◆ **WHAT TO WORK ON**: Which of the lines in the data mention the string "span"? List them all.

◆ **DATA IN THIS EXERCISE**:
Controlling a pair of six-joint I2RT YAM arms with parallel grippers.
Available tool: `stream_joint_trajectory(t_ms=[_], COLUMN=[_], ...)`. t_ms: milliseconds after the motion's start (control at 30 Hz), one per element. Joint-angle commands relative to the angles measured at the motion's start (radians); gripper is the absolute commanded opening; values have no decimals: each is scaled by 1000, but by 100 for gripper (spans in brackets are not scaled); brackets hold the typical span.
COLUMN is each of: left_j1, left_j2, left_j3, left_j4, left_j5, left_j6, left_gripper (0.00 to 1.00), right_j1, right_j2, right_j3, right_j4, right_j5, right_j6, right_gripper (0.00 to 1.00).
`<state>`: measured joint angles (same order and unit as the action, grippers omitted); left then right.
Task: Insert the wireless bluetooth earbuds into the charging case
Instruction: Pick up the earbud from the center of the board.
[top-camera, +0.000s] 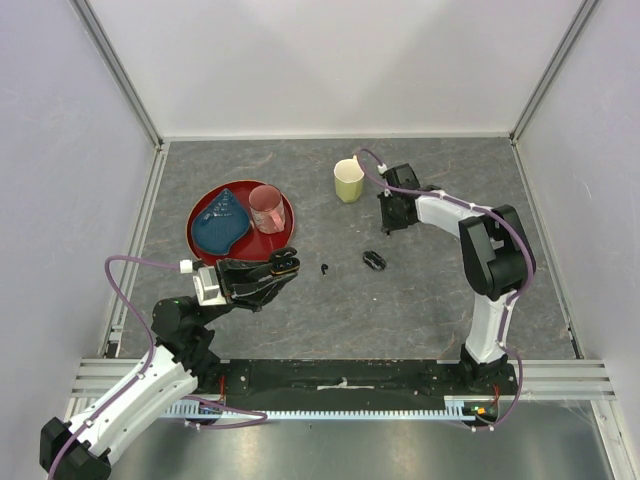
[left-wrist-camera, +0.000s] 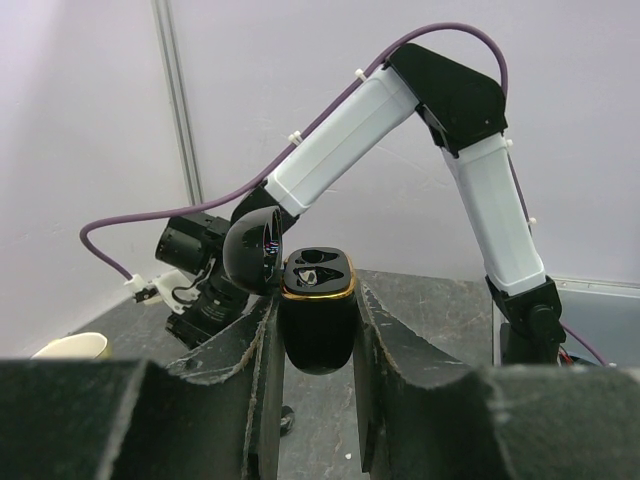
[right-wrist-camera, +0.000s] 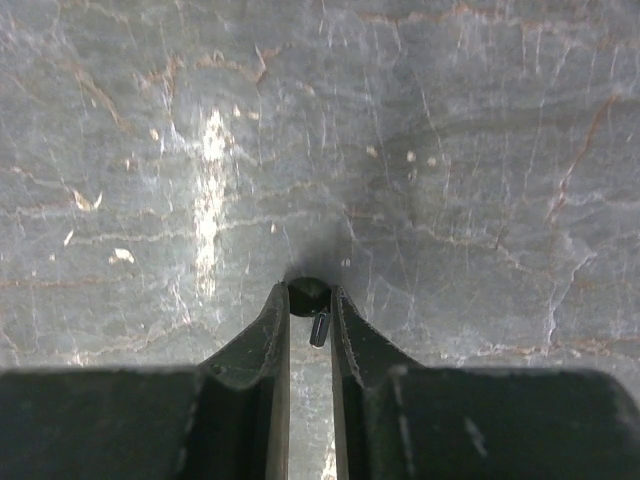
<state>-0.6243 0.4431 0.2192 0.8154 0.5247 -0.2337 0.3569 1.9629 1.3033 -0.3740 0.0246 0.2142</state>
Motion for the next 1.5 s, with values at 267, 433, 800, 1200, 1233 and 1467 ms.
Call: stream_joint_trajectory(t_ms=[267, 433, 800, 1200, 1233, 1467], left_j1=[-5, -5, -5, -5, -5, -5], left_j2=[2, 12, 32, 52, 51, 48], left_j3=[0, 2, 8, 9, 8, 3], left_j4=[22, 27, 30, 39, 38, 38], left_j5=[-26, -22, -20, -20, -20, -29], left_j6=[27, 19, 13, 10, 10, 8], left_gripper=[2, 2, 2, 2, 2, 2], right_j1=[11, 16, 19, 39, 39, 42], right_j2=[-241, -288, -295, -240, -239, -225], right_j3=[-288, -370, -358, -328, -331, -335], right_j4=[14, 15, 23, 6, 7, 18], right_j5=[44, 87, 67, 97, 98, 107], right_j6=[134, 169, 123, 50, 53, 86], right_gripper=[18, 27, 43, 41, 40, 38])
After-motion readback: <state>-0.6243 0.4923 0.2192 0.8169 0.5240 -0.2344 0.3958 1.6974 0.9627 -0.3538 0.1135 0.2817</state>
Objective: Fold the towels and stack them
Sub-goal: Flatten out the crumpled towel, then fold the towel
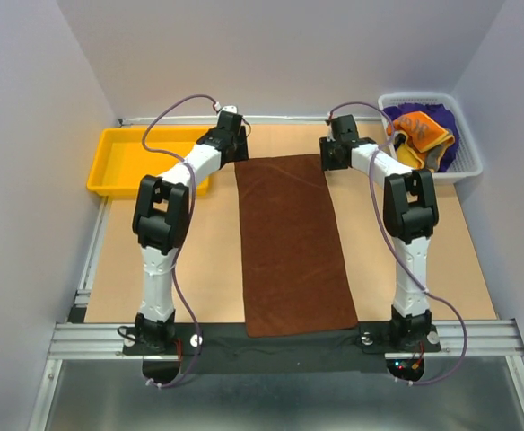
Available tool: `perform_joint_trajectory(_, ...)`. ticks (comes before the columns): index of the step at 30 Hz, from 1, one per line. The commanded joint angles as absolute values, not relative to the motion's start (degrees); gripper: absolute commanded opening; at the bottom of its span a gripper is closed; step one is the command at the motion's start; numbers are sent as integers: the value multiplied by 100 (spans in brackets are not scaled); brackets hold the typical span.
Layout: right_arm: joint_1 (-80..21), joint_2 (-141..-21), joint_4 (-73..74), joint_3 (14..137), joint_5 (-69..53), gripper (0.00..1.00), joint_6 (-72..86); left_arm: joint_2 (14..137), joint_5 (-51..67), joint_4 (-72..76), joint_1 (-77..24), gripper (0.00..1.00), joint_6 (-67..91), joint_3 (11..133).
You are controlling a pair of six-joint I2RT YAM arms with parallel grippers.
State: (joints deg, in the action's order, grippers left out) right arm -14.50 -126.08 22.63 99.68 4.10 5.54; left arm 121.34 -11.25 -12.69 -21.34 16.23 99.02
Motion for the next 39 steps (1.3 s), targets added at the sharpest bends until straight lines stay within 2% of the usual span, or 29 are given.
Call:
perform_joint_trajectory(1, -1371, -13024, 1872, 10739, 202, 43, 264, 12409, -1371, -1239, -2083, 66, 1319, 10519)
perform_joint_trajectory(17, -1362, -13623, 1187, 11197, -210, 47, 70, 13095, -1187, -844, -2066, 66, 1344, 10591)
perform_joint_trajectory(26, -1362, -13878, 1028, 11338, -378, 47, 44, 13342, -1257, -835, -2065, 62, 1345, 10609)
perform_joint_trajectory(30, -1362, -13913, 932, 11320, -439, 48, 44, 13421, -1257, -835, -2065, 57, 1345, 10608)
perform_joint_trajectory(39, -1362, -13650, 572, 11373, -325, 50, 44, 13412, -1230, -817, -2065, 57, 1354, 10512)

◆ **SOLUTION TO THIS EXERCISE**:
Available tool: `stream_joint_trajectory(t_ms=[_], COLUMN=[_], ...)`. t_ms: milliseconds after the motion's start (control at 30 Hz), one per element. Joint-angle commands relative to the angles measured at the motion's start (radians); gripper is the absolute commanded opening; values have no decimals: each is scaled by 1000, but by 100 for gripper (spans in brackets are not scaled); brackets hold the typical span.
Available tool: `perform_joint_trajectory(_, ...)`. ticks (comes before the columns): index of the step at 30 Hz, from 1, one per line. The commanded joint angles as absolute values, not relative to the motion's start (degrees); gripper: absolute commanded opening; at the bottom of its span a gripper is closed; step one is the command at the motion's start; numbers are sent as integers: the value multiplied by 100 (spans in brackets are not scaled); brackets hold the typical span.
Motion for the next 39 steps (1.3 s), targets added at the sharpest bends until straight lines stay within 2% of the usual span, or 29 are given.

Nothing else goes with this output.